Which of the lines below hold the word "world"? Pull each of them out.
= Beginning of Section =
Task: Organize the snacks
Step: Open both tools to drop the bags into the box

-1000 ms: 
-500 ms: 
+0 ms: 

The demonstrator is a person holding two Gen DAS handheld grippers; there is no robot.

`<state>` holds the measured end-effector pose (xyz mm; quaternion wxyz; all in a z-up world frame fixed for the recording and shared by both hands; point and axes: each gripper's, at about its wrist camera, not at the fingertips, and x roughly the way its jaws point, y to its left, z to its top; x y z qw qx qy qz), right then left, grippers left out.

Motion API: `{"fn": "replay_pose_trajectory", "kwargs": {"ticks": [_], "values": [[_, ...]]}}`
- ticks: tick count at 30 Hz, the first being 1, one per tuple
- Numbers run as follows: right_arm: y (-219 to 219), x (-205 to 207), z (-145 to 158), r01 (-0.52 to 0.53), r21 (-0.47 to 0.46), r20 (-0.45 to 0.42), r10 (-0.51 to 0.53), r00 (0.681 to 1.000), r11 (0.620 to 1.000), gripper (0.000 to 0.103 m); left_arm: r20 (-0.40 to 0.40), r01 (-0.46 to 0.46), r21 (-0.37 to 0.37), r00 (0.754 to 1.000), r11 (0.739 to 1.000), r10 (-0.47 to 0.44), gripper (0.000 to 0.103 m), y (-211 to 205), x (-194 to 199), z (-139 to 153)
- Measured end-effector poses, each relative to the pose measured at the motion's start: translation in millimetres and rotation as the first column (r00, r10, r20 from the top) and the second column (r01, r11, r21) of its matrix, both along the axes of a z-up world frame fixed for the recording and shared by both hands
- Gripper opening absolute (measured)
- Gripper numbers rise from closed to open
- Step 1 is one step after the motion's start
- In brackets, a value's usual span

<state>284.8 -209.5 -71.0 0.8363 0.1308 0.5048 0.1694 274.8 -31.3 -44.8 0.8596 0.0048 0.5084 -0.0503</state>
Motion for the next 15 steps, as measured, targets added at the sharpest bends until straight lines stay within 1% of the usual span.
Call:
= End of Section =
• **Answer section**:
`<state>` holds the measured end-effector pose (xyz mm; quaternion wxyz; all in a z-up world frame fixed for the recording and shared by both hands; point and axes: each gripper's, at about its wrist camera, not at the fingertips, and x roughly the way its jaws point, y to its left, z to its top; x y z qw qx qy qz), right then left, grippers left out.
- Measured end-effector poses, each relative to the pose measured at the motion's start: translation in millimetres and rotation as the first column (r00, r10, r20 from the top) and the second column (r01, r11, r21) of its matrix, both along the axes of a z-up world frame fixed for the recording and shared by both hands

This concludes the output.